Natural Language Processing(NLP) with AWS/GCP

14 Mar 2019

Reading time ~2 minutes

Overview

In this project, I used natural language processing(NLP) tools from Amazon Web Services(AWS) and Google Cloud Platform(GCP) to analyze the sentiment based on a dataset of 100K Coursera’s Course Reviews.

The original data is from: 100K Coursera’s Course Reviews Dataset

Steps of Analysis

Data Ingest

Original dataset is like this, which is clean to use:

AWS Configuration

In this process, python packages “aws” and “boto3” are used. After the configuration of credentials and config, I used the “comprehend” service under boto3.client, which is used for natural language processing. The syntax is:

comprehend.detect_sentiment(Text=row, LanguageCode='en')

GCP Configuration

In this process, language, enums and types from google.cloud are used. A json file with the credentials is used to connect to the server. The syntax used to analyze is: —

client.analyze_sentiment(document=document).document_sentiment.score

Sentiment score ranges from 0 to 1, the larger the score, the more positive sentiment.

EDA based on the result of AWS and GCP

Comparing the proportion of rating, sentiment(AWS) and sentiment(GCP, categoriezed with 0.3 and 0.7 as the threshold of positive and negative), we can find that the result of AWS is basically more similar, with “positive” sentiment in accordance with rating “5” and “4”. Therefore, maybe the threshold of 0.7 is a little high for the result of GCP

This is to analyze the ratings and sentiment score(GCP) distribution based on the sentiment category(AWS). Generally, we can infer from the chart that the sentiment(AWS) is accurately categorized, with more high scores in “POSITIVE” and more low scores in “NEGATIVE”
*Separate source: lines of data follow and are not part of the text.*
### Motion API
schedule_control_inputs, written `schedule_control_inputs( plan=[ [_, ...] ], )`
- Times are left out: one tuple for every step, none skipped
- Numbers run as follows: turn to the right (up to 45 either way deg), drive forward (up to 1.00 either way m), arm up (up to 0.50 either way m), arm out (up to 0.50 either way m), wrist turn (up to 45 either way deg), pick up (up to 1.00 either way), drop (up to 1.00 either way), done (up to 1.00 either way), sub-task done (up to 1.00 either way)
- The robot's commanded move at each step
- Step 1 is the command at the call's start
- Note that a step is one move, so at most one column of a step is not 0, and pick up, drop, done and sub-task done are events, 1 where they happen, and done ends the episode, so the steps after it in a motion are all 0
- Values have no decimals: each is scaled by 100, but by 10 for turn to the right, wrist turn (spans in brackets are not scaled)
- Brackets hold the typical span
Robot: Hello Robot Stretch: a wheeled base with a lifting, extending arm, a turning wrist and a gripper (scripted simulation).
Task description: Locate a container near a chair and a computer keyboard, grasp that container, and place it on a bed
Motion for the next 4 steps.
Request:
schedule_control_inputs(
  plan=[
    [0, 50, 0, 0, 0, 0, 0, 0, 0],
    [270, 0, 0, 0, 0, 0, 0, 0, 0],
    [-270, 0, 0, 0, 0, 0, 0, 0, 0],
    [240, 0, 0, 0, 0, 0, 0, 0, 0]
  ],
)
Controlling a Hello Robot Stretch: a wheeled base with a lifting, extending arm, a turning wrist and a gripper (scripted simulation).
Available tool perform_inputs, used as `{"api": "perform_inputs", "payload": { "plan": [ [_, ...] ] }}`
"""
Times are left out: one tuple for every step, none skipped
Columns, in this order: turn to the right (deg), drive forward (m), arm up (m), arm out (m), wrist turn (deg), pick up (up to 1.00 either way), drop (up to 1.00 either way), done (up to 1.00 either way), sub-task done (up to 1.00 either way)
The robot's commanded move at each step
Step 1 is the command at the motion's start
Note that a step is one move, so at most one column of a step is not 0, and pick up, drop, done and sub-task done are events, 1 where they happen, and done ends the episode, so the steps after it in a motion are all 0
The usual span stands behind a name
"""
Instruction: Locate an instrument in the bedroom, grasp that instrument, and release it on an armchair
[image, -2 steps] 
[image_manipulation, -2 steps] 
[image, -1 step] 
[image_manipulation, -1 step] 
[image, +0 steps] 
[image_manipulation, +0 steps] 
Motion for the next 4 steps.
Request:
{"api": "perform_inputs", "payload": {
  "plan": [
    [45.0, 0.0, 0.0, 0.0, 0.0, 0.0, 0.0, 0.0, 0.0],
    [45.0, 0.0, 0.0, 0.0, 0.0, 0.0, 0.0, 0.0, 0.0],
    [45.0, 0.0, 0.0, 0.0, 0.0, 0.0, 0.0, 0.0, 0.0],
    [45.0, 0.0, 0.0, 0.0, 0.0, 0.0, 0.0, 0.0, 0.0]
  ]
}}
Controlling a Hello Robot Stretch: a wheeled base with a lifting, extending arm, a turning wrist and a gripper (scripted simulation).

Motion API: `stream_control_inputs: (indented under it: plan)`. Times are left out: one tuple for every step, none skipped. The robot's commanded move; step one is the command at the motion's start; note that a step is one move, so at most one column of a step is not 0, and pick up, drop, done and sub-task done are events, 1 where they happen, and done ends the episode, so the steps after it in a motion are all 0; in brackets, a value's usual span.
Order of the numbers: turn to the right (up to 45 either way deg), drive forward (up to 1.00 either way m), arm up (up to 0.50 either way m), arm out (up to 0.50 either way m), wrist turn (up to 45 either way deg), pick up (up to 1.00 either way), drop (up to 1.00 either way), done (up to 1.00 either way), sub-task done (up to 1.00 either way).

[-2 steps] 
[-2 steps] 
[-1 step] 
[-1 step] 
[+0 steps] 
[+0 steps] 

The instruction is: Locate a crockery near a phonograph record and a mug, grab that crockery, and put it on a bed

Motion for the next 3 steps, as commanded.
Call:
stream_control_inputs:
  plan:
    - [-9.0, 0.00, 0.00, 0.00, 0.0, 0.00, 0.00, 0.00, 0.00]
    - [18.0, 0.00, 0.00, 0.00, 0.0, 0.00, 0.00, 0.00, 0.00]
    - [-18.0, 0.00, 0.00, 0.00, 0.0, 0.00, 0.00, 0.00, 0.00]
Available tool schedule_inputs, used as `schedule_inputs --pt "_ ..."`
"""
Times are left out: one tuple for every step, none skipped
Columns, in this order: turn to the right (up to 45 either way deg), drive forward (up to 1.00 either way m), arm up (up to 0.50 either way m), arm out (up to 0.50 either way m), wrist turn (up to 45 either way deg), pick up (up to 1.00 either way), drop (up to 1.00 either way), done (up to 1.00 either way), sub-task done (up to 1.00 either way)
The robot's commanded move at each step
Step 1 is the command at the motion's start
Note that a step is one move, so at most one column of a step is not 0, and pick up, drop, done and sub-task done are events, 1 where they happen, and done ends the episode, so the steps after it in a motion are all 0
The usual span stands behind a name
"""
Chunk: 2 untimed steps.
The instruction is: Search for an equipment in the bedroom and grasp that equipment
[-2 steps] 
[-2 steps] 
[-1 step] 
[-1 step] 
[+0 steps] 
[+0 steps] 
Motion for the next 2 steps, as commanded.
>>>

Comparing the keywords of negative sentiment from AWS(left) and GCP(right), we can find that students on Coursera will give lower rating to courses related to “difficult”, “boring”, “python” and “misleading”

Conclusion

The NLP tools in AWS and GCP are convenient and accurate, and the tool of GCP offered customized definition on the threshold of sentiment.
Coursera should provide necessary assistance on the courses that are more difficult or related to python. Moreover, Coursera should look into the courses with reviews of “boring” and “misleading”.